EXERCISE:
Go through the listing below and output exactly the line with "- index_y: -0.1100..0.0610", the line with "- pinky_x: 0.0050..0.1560", and each line between; omit the rest.

DATASET CONTENT:
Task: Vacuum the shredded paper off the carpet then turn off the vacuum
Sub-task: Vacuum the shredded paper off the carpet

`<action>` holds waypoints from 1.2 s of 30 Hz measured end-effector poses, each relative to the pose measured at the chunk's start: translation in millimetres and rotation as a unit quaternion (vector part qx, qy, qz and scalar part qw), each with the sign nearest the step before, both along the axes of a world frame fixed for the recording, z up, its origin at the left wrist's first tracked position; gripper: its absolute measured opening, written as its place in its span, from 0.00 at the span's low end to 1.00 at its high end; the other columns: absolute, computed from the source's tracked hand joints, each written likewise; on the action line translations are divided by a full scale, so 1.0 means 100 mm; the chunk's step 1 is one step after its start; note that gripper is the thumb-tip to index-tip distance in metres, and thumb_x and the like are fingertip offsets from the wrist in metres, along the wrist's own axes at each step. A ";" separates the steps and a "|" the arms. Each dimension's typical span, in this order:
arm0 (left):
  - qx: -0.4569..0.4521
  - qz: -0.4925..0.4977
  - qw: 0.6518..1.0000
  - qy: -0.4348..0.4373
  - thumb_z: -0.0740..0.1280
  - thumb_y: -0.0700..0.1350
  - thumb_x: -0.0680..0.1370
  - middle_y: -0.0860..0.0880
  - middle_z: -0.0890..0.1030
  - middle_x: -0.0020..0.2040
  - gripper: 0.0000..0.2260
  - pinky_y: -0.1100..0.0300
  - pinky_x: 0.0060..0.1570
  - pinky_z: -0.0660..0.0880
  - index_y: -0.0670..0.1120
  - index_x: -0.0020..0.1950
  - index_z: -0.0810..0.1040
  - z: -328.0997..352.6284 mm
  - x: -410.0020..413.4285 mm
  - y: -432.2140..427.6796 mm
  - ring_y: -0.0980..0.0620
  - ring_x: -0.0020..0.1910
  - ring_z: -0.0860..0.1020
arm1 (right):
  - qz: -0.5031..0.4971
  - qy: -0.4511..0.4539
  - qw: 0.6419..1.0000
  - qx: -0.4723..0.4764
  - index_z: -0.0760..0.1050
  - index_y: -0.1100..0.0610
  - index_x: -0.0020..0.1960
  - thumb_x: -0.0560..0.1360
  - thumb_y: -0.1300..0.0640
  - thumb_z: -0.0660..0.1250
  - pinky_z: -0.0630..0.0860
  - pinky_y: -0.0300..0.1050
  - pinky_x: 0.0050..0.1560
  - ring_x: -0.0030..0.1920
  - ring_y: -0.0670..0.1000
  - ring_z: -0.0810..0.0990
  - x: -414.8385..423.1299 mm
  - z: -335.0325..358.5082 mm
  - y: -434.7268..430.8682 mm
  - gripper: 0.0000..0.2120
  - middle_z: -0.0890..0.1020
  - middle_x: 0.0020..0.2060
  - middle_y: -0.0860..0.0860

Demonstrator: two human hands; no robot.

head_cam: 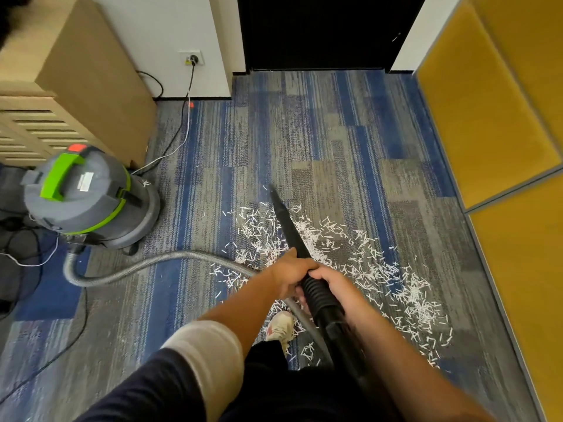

YOUR SOLUTION:
  - index_y: -0.1100..0.0610
  - index_x: -0.0020..0.1960
  - thumb_x: -0.0560..0.1360
  - thumb_y: -0.1300..0.0640
  - thumb_z: -0.0660..0.1250
  - pinky_z: -0.0630..0.0860
  - pinky_y: -0.0300..0.1050
  - pinky_x: 0.0050..0.1560

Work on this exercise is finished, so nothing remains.